The traditional analogy for the general reader imagines a bowling ball placed on a taut rubber sheet. The ball produces an indentation. If we think of the sheet as space, then what had been a straight line passing through the rubber near to the ball (representing a massive body, such as the Sun) will become a curve — which neatly explains why, for example, the Earth, which would otherwise travel in a straight line, ends up orbiting the Sun. But this picture entirely fails to explain why an object that starts off stationary above the Earth accelerates towards it. (You can’t say it slips down the indentation in the rubber of space near Earth’s bowling ball, because the only reason something slides down an indentation is gravity — it’s a circular argument.)

I asked a wide range of physicists to give me an explanation. Almost all of them either couldn’t understand the question or could only reply using mathematics. The closest I got to a useful answer, from Friedrich Hehl of the University of Cologne, was to say that ‘In spacetime the 4-velocity of a particle is just the tangent unit-4-vector of the path traced by the particle. Since a curve in the sheet at a certain point has always a tangent 4-vector, the particle has to follow the path with the corresponding 3-velocity.’ It’s obvious, then.

After some probing, Hehl finally provided an explanation that made sense to a non-physicist. We have to remember that the distortion was not in space, but in spacetime. Time as well as space is warped, and it is the distortion of time that produces the motion. On its own, the rubber sheet model over-simplifies to the extent it no longer has value.

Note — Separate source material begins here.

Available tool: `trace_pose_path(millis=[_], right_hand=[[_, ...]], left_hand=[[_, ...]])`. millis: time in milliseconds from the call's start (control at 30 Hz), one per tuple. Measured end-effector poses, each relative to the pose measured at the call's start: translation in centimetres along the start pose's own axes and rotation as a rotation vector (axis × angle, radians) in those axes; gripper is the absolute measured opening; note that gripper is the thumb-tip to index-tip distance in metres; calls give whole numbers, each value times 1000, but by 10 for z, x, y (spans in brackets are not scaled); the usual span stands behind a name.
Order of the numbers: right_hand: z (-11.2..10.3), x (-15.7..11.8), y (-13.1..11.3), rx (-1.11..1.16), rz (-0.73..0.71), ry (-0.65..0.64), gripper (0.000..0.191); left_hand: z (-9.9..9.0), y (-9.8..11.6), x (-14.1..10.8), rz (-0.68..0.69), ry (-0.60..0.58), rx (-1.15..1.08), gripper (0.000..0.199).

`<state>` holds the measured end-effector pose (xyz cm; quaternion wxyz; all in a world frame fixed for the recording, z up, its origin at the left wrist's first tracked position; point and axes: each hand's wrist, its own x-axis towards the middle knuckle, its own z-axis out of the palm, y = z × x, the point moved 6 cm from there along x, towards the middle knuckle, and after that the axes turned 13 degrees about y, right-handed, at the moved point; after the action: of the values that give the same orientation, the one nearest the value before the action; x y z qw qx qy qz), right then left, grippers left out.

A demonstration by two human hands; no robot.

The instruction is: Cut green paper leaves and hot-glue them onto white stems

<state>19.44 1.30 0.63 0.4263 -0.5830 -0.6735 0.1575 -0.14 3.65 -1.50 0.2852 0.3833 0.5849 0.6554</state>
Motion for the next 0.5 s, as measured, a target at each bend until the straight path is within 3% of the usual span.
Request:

The second trap for would-be communicator scientists is forgetting the power of storytelling. We are hard-wired to receive information through stories — and a story is more than a collection of observations and deductions. To put science across well, the narrative structure is key. Scientists sometimes criticise science writers for picking out lone researchers in history, making them the heroes of the story. And it’s true that all scientists build on the work of others, while modern science is sometimes undertaken by teams of hundreds or even thousands. But the complaint misses the point. Bringing in the lives of scientists gives human context to the story. And this can’t work with a cast of thousands. Selectivity may be unfair to those who get missed out, but it is essential to do the job.

Give some thought, then, to the science writers of this world. We don’t always get it right. We remain outsiders, secondary to the real scientists. But without our ability to translate the science, and to weave a story around the facts, the science that is crucial to everyday life would remain a mystery to most. Which would be sad indeed.

Brian Clegg studied Natural Sciences at Cambridge and Operational Research at Lancaster then worked at British Airways before setting up his own business creativity company. He now writes full time and has had over forty books published, including Conundrum and What Do You Think You Are?